KIRIM’DA HALA ELEKTRİKLER YOK
“Kasım ayının sonunda Kırım Tatarları ve Ukraynalıların elektrik hatlarını kesmesinden bu yana Kırım karanlıkta.
“Putin bölgeye toprak altından gidecek olan bir ‘enerji köprüsü’ sözü verdi ancak bu hat sadece Kırım’ın küçük bir kısmına elektrik sağlayabilecek.
“Kırım’daki elektrik kesintisi Ukrayna’yla ilişkileri daha da kötüleştirmiş durumda.

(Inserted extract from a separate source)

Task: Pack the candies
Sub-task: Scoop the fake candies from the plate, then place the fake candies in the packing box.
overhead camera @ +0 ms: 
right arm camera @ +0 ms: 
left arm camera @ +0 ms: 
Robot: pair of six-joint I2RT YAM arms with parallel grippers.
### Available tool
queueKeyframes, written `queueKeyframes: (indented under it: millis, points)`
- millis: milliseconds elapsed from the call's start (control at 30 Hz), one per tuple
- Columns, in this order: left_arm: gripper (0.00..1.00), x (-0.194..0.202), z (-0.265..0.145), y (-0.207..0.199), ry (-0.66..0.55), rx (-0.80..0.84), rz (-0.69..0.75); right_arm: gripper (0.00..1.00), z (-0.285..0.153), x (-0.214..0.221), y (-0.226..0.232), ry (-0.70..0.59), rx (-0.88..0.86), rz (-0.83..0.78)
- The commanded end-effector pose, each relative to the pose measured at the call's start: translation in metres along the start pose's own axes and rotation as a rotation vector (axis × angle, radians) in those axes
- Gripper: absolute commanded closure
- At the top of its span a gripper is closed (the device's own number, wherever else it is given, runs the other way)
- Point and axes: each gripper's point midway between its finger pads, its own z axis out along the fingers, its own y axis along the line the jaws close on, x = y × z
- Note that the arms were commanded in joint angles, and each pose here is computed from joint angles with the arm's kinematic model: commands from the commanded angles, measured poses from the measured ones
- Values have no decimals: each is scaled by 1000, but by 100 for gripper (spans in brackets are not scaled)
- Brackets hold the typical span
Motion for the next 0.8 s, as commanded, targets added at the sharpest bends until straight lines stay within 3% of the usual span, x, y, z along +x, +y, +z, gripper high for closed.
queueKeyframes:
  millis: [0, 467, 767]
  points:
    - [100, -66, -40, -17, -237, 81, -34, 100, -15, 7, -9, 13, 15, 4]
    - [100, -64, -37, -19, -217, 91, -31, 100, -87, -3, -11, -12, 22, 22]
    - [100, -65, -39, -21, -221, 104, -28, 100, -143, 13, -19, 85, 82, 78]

“Rusya’nın AB – Ukrayna serbest ticaret anlaşmasını öteleme çabaları da başarısız oldu. Eğer anlaşma planlandığı gibi Ocak ayında yürürlüğe girerse Rusya için ilave yaptırımlar anlamına gelecek.
SURİYE’DE İŞBİRLİĞİ KARŞILIĞINDA YAPTIRIMLARDA GEVŞEME TALEBİ
“Ukrayna’nın doğusunda Rusya’nın uydusu olarak görev yapan oluşumlar hem çok talepkar hem de söz dinlemez çıkınca Moskova çareyi Kiev’i tekrar etkisi altına almaya çalışmakta buldu.

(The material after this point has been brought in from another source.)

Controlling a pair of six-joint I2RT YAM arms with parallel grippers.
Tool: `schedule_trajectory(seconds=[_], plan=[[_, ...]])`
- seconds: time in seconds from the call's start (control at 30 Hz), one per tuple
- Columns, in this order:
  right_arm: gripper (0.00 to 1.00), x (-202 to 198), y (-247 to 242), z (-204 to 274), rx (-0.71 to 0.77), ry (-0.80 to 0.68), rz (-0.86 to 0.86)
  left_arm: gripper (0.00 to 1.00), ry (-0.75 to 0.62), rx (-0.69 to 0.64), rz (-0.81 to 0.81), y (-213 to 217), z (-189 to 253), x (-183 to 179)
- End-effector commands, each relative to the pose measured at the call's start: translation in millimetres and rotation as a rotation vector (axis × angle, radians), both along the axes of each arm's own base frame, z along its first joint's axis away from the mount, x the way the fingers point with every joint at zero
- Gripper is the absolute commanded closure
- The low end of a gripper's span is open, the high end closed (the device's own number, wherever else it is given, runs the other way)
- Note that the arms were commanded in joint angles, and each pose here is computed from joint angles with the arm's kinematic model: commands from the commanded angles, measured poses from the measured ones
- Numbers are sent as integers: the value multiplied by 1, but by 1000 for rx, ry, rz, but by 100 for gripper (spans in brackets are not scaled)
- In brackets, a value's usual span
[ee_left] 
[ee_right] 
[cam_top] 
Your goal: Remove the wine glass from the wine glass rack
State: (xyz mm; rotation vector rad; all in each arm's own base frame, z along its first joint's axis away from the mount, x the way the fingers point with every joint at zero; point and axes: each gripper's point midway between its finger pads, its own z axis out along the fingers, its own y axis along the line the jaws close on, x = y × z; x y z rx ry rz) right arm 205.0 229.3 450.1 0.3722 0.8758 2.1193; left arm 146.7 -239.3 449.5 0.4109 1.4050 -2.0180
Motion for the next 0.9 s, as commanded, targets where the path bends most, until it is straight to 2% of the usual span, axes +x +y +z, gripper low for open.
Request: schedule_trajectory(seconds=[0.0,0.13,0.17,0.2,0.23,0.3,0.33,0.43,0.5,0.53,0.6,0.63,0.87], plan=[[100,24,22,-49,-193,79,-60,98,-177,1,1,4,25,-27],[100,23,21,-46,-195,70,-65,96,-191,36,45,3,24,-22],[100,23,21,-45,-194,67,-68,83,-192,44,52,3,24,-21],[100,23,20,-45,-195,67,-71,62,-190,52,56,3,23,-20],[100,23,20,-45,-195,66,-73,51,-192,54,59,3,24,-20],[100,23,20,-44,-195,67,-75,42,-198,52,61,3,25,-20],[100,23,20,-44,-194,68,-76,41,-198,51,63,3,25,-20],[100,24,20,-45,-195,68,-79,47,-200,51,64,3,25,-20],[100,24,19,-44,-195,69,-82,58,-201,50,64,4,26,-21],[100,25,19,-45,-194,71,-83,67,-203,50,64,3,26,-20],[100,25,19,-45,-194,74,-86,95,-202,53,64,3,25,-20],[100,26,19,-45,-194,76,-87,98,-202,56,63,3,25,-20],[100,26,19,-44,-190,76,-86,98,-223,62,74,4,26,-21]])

“Ayrıca Kremlin Suriye’de belli ölçüde Avrupa’yla işbirliği karşılığında yaptırımların bir kısmının da kaldırılmasını ümit ediyor.
“Bu ümit ne kadar gerçekçidir ya da değildir bilinmez ama, kızışan ticaret savaşları ya da düşmanca tavırların bu amaca hizmet etmediği bir gerçek.
KIRILGAN İTTİFAK: RUSYA, İRAN VE IRAK
“Suriye’de Rusya’nın müdahalesi Beşar Esad’ın yerini sağlamlaştırdı. Ancak Esad’ın kaderinin olumlu yönde tamamen terse döndüğü de söylenemez.
“Rus hava saldırılarının başlamasının ardından Suriye ordusunun düzenlediği ilk büyük askeri harekat büyük bir başarısızlıkla sonuçlanmıştı. “Aynen ABD gibi, Rusya da hava operasyonlarının sihirtli değnek olmadığını deneyimliyor. Diplomasi alanı da en az askeri alan kadar çetrefilli: Rusya’nın Irak ve İran’la kurduğu işbirliği koalyca dağılma riski olan, özünde kırılgan bir ittifak.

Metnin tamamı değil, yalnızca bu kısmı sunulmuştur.